Only Harris and Beane graduated from high school. The other children were needed to help around the place.

Dade was the first to move north, following her first husband, John Battle, when he moved to Washington in 1936 seeking better opportunities than the rural South offered blacks. She later married James Dade, a World War II veteran and federal government worker. Both men are now dead.

“I didn’t like it,” she said of life in Washington.

The couple settled into the U Street NW area, a black cultural mecca where the likes of Cab Calloway and Ella Fitzgerald played the clubs and Langston Hughes and Zora Neale Hurston regaled the black intelligentsia with their writings.

“It used to be the Broadway for blacks,” Harris said.

After two trips back to North Carolina and an admonishment from her father that she belonged with her husband, Dade settled in. In 1938, Harris joined her in the District. Beane followed in 1940.

The younger sisters loved the city.

“I got a job as a maid, housekeeping. You lived in,” Harris said. “You had a place to live, food to eat, and you got a little pay, very little pay. But you could live.”
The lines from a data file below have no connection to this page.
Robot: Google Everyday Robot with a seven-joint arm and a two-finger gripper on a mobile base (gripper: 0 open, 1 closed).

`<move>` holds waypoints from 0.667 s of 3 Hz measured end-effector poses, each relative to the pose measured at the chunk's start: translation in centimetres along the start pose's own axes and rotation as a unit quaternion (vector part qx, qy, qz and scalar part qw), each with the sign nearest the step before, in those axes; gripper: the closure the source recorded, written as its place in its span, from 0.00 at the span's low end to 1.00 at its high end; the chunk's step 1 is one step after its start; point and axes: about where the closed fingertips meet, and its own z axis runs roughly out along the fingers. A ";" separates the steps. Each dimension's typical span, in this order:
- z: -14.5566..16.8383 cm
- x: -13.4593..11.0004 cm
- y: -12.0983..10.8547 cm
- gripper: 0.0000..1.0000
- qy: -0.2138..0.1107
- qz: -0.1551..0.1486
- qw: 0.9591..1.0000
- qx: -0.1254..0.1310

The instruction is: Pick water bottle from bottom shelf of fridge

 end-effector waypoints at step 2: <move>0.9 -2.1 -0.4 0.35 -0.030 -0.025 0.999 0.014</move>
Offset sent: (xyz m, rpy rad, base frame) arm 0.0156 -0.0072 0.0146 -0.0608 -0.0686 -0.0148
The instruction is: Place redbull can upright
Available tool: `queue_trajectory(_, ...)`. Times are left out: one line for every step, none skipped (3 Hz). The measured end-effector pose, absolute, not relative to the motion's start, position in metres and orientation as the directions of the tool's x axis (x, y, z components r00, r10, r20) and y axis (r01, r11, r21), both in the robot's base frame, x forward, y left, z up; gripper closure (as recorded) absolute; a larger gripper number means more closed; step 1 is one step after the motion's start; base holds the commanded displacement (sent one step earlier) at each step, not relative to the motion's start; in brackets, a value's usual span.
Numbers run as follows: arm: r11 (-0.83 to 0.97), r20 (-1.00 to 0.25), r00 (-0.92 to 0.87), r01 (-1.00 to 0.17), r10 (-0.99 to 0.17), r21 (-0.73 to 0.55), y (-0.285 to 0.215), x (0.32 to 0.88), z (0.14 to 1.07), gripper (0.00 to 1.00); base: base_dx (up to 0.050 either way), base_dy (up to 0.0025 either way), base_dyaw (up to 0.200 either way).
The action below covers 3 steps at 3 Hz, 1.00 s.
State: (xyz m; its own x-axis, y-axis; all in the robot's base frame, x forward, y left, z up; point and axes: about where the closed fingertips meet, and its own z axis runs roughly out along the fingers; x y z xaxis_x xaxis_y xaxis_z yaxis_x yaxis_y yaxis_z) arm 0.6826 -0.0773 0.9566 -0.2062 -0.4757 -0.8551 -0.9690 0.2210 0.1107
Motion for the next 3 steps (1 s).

She attended night classes to learn dressmaking and later went to work for one of the city’s prominent dressmakers. At a dance, she met Hugo Frizell Harris, a barber and minister who was her husband for 51 years. He died in 1993.

Beane married Willie Beane, a WWII veteran and butcher. They had three children, seven grandchildren and two great-grandchildren. He husband and son have since died. Like Dade, she worked as an elevator operator before taking a job with the federal government.

During the 1950s, she began to work at a hat and bridal supply shop. When the owner decided to devote his business solely to brides, Beane made her move.

“I had the opportunity, and I took it,” she said. “I had always loved making hats. It’s been a good living.”

As they look forward, the sisters have no plans to slow down. Besides hard work, they attribute their health to good genes and strong faith, although they don’t relish the attention they receive for living so long.

“What is there to write about?” Beane asked. “We are grateful to be living and doing the things we love to do. There’s nothing more to it.”

Dade had to be persuaded to agree to a story celebrating her birthday.

“You should just wait until next year and do something on my 100th,” she told a reporter.